**DATASET EXCERPT:**
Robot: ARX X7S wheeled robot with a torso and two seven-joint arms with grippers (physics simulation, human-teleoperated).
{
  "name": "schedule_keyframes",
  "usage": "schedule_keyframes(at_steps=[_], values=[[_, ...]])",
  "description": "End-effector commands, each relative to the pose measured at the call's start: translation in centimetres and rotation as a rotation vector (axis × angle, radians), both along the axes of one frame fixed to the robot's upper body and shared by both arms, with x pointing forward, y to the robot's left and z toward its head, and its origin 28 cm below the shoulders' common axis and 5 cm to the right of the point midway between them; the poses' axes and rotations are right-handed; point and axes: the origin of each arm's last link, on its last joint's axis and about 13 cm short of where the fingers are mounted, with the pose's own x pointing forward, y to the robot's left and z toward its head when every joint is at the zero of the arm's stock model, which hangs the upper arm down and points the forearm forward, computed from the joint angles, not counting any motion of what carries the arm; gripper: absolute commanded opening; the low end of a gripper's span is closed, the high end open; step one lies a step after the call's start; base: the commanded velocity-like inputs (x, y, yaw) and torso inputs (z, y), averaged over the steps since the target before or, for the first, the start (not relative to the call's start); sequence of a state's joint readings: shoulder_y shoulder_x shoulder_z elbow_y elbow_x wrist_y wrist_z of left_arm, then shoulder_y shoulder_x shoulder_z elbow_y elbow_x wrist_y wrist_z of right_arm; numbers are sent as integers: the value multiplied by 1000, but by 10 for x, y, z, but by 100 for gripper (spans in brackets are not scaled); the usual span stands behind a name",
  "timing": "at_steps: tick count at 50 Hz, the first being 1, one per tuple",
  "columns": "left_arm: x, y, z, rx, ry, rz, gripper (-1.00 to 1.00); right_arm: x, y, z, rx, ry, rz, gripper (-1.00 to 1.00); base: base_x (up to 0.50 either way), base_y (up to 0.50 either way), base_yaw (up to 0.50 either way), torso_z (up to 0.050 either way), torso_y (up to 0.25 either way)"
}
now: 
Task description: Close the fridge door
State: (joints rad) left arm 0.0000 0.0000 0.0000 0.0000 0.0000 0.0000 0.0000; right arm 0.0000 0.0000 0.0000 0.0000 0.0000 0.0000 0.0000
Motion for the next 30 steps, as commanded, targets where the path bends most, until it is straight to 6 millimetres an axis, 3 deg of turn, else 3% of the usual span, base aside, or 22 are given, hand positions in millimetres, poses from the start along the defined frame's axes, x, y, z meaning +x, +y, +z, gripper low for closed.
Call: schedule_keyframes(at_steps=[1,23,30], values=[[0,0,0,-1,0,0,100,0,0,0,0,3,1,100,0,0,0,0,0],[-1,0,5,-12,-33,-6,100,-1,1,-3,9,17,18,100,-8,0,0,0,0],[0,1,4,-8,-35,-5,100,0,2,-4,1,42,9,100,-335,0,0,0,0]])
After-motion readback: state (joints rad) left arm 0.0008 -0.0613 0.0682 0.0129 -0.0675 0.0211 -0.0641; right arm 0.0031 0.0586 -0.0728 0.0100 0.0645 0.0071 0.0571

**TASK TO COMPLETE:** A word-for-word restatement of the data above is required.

**WRITTEN ANSWER:**
Robot: ARX X7S wheeled robot with a torso and two seven-joint arms with grippers (physics simulation, human-teleoperated).
{
  "name": "schedule_keyframes",
  "usage": "schedule_keyframes(at_steps=[_], values=[[_, ...]])",
  "description": "End-effector commands, each relative to the pose measured at the call's start: translation in centimetres and rotation as a rotation vector (axis × angle, radians), both along the axes of one frame fixed to the robot's upper body and shared by both arms, with x pointing forward, y to the robot's left and z toward its head, and its origin 28 cm below the shoulders' common axis and 5 cm to the right of the point midway between them; the poses' axes and rotations are right-handed; point and axes: the origin of each arm's last link, on its last joint's axis and about 13 cm short of where the fingers are mounted, with the pose's own x pointing forward, y to the robot's left and z toward its head when every joint is at the zero of the arm's stock model, which hangs the upper arm down and points the forearm forward, computed from the joint angles, not counting any motion of what carries the arm; gripper: absolute commanded opening; the low end of a gripper's span is closed, the high end open; step one lies a step after the call's start; base: the commanded velocity-like inputs (x, y, yaw) and torso inputs (z, y), averaged over the steps since the target before or, for the first, the start (not relative to the call's start); sequence of a state's joint readings: shoulder_y shoulder_x shoulder_z elbow_y elbow_x wrist_y wrist_z of left_arm, then shoulder_y shoulder_x shoulder_z elbow_y elbow_x wrist_y wrist_z of right_arm; numbers are sent as integers: the value multiplied by 1000, but by 10 for x, y, z, but by 100 for gripper (spans in brackets are not scaled); the usual span stands behind a name",
  "timing": "at_steps: tick count at 50 Hz, the first being 1, one per tuple",
  "columns": "left_arm: x, y, z, rx, ry, rz, gripper (-1.00 to 1.00); right_arm: x, y, z, rx, ry, rz, gripper (-1.00 to 1.00); base: base_x (up to 0.50 either way), base_y (up to 0.50 either way), base_yaw (up to 0.50 either way), torso_z (up to 0.050 either way), torso_y (up to 0.25 either way)"
}
now: 
Task description: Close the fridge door
State: (joints rad) left arm 0.0000 0.0000 0.0000 0.0000 0.0000 0.0000 0.0000; right arm 0.0000 0.0000 0.0000 0.0000 0.0000 0.0000 0.0000
Motion for the next 30 steps, as commanded, targets where the path bends most, until it is straight to 6 millimetres an axis, 3 deg of turn, else 3% of the usual span, base aside, or 22 are given, hand positions in millimetres, poses from the start along the defined frame's axes, x, y, z meaning +x, +y, +z, gripper low for closed.
Call: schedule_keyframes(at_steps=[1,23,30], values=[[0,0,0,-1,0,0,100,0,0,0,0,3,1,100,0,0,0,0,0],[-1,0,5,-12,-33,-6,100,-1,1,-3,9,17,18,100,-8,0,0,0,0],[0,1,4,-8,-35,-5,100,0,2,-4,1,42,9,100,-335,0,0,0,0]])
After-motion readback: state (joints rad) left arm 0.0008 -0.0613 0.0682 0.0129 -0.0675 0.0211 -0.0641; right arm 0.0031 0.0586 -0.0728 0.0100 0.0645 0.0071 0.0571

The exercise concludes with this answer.